Today, education in India is in the hands of people who're least bothered about gaining and imparting knowledge. Tycoons and traders are running academic institutes. Education has been relegated to the level of dirty business. Classroom study has been replaced, nay hijacked, by coaching classes that are mushrooming from Kashmir to Kanyakumari. The exam-oriented education system, propounded by Lord Macaulay way back in 1832, is still the only way to assess a student's calibre in India at all levels, whether school, college or varsity. That almost all advanced countries have done away with the antediluvian exam system of India that encourages mugging and memorising is still unknown to us.

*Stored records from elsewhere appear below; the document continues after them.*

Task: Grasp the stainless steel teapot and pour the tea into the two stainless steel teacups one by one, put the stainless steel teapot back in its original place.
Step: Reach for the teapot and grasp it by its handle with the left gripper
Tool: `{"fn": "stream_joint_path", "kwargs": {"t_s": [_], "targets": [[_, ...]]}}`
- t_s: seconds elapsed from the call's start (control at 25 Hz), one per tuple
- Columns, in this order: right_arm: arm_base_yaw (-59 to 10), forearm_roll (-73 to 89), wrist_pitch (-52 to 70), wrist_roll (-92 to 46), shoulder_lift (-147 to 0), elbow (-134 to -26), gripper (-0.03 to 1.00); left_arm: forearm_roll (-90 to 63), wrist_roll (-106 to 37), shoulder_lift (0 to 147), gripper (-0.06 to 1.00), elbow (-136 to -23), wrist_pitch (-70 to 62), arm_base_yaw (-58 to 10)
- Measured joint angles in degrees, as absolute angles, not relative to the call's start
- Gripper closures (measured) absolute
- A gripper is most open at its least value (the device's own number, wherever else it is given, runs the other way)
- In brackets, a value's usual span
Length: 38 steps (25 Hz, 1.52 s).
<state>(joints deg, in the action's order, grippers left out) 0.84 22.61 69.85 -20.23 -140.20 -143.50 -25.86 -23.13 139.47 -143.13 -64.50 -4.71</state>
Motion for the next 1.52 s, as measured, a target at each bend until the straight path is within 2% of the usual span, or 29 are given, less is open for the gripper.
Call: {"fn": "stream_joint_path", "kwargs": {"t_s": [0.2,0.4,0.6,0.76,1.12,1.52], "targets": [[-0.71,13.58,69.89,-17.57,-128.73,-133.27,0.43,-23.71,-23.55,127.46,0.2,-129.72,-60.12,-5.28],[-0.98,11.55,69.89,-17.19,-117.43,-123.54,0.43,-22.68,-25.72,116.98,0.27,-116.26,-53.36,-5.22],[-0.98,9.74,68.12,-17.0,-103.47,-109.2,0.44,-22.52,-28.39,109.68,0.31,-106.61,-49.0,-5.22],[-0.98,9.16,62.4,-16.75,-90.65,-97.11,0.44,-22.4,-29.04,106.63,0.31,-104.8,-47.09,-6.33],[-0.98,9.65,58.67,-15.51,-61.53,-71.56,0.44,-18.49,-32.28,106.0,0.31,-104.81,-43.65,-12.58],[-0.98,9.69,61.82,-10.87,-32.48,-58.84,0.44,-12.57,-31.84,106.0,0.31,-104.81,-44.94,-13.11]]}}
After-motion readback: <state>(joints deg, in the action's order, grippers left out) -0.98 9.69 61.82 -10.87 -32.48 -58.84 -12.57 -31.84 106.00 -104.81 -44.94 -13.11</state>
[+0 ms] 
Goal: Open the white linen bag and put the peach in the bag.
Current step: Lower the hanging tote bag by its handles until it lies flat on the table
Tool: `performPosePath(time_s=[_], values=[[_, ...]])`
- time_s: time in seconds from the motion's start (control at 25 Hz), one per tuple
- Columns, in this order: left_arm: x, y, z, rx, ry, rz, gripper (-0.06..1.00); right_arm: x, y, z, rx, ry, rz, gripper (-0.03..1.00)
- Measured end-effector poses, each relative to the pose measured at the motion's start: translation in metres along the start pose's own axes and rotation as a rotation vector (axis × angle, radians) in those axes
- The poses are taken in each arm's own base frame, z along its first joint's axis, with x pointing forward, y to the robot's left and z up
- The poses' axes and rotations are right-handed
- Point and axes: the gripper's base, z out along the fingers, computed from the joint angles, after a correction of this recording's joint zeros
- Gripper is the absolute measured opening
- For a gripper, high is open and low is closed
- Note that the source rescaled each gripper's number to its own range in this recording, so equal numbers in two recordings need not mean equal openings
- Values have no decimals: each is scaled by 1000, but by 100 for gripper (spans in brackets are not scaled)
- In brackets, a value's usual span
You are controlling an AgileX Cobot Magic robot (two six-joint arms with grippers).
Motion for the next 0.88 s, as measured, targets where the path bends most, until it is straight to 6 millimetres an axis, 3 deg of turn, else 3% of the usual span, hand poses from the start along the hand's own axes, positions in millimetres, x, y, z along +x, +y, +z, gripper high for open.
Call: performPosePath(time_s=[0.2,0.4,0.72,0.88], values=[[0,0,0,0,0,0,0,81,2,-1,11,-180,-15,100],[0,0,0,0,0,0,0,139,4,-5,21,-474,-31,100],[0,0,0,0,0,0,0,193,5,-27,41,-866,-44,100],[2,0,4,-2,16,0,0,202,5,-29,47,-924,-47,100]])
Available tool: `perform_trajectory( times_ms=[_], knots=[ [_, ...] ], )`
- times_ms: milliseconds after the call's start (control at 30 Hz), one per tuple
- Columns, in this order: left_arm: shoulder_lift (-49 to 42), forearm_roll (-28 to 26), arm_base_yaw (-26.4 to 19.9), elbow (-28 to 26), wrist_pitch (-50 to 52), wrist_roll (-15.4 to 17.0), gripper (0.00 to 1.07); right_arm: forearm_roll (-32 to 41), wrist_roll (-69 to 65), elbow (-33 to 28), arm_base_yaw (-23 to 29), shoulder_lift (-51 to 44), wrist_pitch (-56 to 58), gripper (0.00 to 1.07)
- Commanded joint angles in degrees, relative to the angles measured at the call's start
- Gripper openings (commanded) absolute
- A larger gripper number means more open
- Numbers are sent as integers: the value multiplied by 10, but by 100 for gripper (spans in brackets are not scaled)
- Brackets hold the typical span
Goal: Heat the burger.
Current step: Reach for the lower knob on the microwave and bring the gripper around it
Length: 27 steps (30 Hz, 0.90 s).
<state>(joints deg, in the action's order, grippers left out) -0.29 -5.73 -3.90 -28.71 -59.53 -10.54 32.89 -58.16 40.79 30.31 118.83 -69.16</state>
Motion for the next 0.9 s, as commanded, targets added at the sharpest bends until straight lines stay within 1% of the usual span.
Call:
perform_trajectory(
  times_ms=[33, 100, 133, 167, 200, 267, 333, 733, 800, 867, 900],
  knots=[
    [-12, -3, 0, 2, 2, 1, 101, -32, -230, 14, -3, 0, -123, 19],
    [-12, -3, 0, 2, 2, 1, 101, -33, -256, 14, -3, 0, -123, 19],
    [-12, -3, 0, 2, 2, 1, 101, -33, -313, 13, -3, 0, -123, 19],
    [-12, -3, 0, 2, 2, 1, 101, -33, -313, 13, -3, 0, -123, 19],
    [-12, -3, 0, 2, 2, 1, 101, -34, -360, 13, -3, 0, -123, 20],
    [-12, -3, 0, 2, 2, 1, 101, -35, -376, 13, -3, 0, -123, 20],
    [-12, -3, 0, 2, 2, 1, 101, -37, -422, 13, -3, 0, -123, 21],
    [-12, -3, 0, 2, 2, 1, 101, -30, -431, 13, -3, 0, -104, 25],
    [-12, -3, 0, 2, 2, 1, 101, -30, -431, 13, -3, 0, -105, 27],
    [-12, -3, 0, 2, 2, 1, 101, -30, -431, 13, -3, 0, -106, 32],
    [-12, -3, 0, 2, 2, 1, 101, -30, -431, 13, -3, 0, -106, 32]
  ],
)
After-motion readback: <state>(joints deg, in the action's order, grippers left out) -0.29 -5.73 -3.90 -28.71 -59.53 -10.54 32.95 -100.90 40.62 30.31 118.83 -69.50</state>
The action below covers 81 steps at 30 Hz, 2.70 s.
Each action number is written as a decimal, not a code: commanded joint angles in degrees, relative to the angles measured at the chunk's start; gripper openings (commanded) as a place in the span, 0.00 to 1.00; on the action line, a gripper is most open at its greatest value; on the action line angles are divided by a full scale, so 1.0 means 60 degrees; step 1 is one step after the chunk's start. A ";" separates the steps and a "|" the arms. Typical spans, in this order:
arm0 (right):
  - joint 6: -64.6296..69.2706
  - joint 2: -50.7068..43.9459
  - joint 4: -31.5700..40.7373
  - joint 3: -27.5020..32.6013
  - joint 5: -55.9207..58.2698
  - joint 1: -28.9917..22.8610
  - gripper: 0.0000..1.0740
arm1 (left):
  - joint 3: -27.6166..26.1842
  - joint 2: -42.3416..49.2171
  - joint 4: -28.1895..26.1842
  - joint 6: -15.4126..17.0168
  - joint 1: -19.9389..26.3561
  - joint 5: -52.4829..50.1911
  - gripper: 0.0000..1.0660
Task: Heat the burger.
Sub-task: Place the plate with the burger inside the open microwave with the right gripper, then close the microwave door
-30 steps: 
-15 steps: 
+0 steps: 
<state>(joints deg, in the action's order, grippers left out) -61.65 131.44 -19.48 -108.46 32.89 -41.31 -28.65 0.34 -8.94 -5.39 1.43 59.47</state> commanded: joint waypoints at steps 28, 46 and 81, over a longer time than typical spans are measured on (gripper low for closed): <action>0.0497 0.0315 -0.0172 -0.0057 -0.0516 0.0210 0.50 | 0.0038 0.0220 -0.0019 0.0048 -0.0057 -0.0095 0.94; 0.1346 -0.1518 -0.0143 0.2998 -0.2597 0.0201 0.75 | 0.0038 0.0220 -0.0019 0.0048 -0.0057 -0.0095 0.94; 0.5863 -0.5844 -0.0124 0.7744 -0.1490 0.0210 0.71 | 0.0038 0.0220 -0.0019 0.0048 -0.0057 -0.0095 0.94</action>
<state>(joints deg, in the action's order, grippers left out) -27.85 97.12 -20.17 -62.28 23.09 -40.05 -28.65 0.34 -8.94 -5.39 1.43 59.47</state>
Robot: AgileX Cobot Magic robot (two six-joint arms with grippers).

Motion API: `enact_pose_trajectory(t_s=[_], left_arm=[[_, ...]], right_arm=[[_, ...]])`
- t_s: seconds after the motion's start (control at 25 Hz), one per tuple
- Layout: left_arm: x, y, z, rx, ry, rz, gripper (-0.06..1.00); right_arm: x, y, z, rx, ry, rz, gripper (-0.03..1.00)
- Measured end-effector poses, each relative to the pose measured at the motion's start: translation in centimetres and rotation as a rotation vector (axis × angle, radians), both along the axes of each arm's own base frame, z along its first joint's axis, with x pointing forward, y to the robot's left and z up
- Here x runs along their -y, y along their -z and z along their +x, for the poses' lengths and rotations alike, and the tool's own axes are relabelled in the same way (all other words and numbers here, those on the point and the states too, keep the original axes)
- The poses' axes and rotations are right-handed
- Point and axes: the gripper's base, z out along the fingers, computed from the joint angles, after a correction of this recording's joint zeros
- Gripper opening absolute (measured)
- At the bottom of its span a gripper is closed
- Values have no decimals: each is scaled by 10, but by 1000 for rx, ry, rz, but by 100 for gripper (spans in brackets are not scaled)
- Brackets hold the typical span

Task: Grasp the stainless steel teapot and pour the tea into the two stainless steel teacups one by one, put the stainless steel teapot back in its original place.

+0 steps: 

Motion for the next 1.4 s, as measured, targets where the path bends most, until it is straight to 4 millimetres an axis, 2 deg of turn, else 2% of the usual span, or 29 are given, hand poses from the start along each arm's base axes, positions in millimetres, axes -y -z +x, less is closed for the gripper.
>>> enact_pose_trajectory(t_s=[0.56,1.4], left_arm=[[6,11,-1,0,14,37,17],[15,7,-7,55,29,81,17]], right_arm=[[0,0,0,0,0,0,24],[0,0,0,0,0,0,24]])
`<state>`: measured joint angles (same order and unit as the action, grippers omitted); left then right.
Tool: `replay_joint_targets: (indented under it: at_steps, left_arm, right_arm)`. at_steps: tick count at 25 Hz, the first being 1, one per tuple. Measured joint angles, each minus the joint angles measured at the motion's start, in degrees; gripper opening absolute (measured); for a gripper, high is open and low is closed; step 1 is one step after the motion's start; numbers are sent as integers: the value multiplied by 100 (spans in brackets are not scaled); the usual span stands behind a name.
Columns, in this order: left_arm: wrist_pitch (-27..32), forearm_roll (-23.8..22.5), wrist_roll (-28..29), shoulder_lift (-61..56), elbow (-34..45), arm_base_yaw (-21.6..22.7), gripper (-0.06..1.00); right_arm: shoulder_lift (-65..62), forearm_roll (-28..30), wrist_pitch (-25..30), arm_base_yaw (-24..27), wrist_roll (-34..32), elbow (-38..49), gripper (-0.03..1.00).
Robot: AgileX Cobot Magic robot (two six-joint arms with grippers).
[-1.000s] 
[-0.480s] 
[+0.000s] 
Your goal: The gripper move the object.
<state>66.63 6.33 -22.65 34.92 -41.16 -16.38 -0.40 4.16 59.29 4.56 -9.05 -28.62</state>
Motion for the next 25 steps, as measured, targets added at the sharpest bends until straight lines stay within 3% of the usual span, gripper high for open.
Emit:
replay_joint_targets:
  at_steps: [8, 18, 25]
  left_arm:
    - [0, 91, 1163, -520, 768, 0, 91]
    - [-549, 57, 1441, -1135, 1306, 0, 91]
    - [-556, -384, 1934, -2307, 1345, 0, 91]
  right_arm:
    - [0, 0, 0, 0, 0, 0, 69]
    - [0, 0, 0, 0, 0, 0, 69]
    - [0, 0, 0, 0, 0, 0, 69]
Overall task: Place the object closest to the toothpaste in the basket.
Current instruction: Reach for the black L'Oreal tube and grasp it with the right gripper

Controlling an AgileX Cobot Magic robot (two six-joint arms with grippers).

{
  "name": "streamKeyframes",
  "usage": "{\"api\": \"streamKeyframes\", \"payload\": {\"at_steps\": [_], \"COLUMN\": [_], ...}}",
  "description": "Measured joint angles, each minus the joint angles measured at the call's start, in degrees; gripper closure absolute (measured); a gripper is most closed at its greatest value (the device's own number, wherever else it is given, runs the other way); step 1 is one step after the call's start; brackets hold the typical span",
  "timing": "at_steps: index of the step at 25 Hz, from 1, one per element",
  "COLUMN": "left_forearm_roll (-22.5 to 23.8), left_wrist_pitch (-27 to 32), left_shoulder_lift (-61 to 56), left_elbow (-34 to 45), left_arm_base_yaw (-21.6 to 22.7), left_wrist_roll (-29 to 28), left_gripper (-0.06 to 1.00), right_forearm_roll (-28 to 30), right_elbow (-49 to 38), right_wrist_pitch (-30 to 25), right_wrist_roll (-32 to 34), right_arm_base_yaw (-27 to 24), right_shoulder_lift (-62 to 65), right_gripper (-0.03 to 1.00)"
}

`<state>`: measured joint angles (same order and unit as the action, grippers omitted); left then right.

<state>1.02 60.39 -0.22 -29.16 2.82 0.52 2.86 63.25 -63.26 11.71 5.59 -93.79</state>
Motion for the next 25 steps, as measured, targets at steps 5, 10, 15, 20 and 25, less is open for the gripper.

Our education system only considers a student's ability to memorise his/her subjects. Analysis, reasoning and logical study have no place on the curriculum. Marks are still considered to be the sole criterion to get admission to a reputed college or institute. So all sorts of malpractices are used to get high grades and meet ridiculous cut-offs. The rest of India laughs at Bihar's dismal education system but we're all same. It's easier to criticise others, ignoring our own shortcomings. We need to get rid of this Ostrich syndrome.